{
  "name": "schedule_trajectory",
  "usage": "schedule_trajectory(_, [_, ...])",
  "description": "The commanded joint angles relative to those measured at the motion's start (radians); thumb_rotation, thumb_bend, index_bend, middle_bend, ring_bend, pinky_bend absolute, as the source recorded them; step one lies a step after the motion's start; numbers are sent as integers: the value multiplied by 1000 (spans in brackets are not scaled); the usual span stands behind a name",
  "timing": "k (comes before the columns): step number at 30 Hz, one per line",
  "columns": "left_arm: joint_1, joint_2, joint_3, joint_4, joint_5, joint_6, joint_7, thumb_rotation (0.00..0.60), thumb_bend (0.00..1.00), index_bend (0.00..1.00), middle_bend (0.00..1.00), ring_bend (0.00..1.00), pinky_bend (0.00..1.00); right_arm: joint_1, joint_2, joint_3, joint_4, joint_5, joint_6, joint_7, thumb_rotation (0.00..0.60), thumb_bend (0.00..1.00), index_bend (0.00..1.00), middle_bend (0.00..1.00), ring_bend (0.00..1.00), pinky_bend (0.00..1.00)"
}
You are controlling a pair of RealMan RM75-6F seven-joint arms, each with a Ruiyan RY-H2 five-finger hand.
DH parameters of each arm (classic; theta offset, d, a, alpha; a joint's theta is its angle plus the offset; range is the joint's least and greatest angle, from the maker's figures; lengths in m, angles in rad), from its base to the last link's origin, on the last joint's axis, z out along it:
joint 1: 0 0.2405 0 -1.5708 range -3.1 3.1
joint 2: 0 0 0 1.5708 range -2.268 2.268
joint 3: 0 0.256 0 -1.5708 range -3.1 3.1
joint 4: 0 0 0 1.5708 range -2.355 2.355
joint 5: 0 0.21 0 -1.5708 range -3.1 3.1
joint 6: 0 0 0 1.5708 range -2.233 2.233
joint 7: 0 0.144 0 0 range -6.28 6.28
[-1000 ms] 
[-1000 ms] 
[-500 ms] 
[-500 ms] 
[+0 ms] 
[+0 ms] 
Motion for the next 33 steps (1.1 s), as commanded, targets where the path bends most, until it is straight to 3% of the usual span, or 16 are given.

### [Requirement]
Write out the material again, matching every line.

### [Your response]
{
  "name": "schedule_trajectory",
  "usage": "schedule_trajectory(_, [_, ...])",
  "description": "The commanded joint angles relative to those measured at the motion's start (radians); thumb_rotation, thumb_bend, index_bend, middle_bend, ring_bend, pinky_bend absolute, as the source recorded them; step one lies a step after the motion's start; numbers are sent as integers: the value multiplied by 1000 (spans in brackets are not scaled); the usual span stands behind a name",
  "timing": "k (comes before the columns): step number at 30 Hz, one per line",
  "columns": "left_arm: joint_1, joint_2, joint_3, joint_4, joint_5, joint_6, joint_7, thumb_rotation (0.00..0.60), thumb_bend (0.00..1.00), index_bend (0.00..1.00), middle_bend (0.00..1.00), ring_bend (0.00..1.00), pinky_bend (0.00..1.00); right_arm: joint_1, joint_2, joint_3, joint_4, joint_5, joint_6, joint_7, thumb_rotation (0.00..0.60), thumb_bend (0.00..1.00), index_bend (0.00..1.00), middle_bend (0.00..1.00), ring_bend (0.00..1.00), pinky_bend (0.00..1.00)"
}
You are controlling a pair of RealMan RM75-6F seven-joint arms, each with a Ruiyan RY-H2 five-finger hand.
DH parameters of each arm (classic; theta offset, d, a, alpha; a joint's theta is its angle plus the offset; range is the joint's least and greatest angle, from the maker's figures; lengths in m, angles in rad), from its base to the last link's origin, on the last joint's axis, z out along it:
joint 1: 0 0.2405 0 -1.5708 range -3.1 3.1
joint 2: 0 0 0 1.5708 range -2.268 2.268
joint 3: 0 0.256 0 -1.5708 range -3.1 3.1
joint 4: 0 0 0 1.5708 range -2.355 2.355
joint 5: 0 0.21 0 -1.5708 range -3.1 3.1
joint 6: 0 0 0 1.5708 range -2.233 2.233
joint 7: 0 0.144 0 0 range -6.28 6.28
[-1000 ms] 
[-1000 ms] 
[-500 ms] 
[-500 ms] 
[+0 ms] 
[+0 ms] 
Motion for the next 33 steps (1.1 s), as commanded, targets where the path bends most, until it is straight to 3% of the usual span, or 16 are given.

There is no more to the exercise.